## WORK ORDER
In the records, each line holding "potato" must be reported.

## Data extracted from a collection
● ● ●

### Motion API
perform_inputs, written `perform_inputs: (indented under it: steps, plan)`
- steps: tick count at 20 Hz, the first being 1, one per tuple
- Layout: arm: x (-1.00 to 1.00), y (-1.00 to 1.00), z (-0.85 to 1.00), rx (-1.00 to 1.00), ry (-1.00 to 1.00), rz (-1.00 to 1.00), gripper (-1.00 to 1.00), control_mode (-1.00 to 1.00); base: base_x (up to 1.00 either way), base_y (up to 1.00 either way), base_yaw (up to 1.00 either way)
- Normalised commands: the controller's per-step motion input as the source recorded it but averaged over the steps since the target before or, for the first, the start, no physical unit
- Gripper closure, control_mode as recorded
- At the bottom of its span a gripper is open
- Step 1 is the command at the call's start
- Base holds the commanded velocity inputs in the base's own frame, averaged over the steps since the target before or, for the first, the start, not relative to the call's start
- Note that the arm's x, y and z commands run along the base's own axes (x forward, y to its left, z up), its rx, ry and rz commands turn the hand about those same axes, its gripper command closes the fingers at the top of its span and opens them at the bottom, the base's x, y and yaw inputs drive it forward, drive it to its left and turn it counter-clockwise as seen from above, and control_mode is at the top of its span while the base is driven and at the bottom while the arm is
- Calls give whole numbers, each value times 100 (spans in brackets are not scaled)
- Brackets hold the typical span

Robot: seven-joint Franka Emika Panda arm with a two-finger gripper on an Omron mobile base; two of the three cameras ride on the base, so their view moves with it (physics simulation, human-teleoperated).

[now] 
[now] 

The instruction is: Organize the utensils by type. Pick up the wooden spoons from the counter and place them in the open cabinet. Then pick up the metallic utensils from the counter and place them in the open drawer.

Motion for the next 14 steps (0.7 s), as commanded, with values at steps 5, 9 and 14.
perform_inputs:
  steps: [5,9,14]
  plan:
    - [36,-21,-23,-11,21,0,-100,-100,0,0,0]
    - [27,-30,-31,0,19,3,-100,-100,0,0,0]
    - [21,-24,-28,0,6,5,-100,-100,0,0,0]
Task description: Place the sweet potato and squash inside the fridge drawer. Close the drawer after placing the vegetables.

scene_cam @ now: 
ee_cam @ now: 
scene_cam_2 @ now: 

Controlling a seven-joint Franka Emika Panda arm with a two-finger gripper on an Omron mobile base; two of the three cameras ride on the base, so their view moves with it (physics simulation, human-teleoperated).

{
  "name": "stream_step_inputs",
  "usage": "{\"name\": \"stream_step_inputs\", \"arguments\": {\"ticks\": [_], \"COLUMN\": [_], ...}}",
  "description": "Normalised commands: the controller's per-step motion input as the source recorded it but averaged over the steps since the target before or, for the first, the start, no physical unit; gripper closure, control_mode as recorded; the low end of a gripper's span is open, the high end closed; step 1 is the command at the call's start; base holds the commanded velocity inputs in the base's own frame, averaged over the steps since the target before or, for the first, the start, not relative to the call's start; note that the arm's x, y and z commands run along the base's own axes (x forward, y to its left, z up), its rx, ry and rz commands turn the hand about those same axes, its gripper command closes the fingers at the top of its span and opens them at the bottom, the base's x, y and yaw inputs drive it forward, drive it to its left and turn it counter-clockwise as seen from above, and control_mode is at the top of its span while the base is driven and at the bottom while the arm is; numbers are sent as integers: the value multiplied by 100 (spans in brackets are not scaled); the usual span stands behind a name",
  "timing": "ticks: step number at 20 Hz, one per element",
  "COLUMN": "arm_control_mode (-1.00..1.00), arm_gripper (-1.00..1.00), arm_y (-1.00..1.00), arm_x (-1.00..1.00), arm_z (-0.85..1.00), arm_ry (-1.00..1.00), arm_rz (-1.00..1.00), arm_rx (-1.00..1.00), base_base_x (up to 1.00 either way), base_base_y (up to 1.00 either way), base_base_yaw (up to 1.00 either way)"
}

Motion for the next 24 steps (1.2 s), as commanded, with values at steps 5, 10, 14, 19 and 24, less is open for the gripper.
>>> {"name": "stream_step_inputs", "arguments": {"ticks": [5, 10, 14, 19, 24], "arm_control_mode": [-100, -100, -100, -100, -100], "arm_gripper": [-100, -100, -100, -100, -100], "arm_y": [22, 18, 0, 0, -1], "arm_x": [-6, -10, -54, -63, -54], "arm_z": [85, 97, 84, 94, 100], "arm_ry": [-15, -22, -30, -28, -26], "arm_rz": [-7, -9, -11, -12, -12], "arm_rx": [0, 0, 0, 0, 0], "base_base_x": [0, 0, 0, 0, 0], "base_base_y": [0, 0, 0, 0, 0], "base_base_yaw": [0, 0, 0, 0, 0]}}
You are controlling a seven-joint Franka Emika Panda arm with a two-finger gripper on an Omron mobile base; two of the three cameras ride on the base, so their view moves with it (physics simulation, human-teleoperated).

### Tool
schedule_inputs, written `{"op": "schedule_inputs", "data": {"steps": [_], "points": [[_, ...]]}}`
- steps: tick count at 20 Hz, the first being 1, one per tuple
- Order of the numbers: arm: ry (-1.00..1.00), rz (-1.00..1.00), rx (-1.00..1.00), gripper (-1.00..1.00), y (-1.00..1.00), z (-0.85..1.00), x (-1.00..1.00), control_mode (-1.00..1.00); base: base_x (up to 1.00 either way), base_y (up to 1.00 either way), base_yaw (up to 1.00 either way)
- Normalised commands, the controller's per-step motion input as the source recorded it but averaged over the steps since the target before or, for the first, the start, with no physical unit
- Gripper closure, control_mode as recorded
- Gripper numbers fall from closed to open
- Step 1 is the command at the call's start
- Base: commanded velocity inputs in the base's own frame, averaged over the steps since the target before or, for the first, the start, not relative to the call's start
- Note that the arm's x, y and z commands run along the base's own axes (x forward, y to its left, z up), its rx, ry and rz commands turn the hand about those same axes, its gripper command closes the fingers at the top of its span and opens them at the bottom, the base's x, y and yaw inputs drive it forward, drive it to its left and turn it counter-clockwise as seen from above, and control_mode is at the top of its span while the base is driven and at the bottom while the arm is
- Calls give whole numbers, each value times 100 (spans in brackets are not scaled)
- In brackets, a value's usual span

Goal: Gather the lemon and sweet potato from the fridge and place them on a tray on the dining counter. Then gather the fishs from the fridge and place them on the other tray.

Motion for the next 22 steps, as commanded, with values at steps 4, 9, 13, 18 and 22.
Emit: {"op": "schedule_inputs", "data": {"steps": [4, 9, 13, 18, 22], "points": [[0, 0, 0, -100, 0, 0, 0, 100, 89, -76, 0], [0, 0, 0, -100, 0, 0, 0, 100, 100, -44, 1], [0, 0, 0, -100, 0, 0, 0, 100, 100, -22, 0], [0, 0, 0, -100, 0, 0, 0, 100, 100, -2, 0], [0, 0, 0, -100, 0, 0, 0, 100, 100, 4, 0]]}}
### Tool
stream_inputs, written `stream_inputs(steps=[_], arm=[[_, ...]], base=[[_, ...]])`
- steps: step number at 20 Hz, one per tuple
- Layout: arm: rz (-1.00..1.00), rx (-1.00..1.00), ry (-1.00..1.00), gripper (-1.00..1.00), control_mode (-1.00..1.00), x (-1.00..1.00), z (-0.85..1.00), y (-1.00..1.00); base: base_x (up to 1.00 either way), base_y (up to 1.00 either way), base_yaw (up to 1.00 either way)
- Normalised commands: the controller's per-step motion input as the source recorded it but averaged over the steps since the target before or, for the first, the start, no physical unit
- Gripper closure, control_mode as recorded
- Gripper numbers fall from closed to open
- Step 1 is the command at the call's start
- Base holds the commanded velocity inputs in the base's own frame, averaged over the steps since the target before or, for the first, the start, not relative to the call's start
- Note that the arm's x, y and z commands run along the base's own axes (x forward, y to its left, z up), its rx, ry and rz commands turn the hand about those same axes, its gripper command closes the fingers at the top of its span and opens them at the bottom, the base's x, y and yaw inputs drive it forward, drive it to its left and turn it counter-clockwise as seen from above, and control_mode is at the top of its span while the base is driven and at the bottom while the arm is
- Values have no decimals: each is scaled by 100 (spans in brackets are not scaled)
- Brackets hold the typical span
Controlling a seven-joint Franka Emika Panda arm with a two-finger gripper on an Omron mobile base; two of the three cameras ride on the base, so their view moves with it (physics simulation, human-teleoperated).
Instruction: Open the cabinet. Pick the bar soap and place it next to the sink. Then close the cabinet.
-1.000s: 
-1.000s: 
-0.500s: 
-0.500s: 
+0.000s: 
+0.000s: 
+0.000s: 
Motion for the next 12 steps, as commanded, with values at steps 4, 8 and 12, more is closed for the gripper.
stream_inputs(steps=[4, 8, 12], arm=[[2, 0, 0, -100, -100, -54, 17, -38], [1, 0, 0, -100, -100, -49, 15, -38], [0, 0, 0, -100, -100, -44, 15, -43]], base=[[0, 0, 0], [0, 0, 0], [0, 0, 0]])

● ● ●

## TASK RESULT
Task description: Place the sweet potato and squash inside the fridge drawer. Close the drawer after placing the vegetables.
Goal: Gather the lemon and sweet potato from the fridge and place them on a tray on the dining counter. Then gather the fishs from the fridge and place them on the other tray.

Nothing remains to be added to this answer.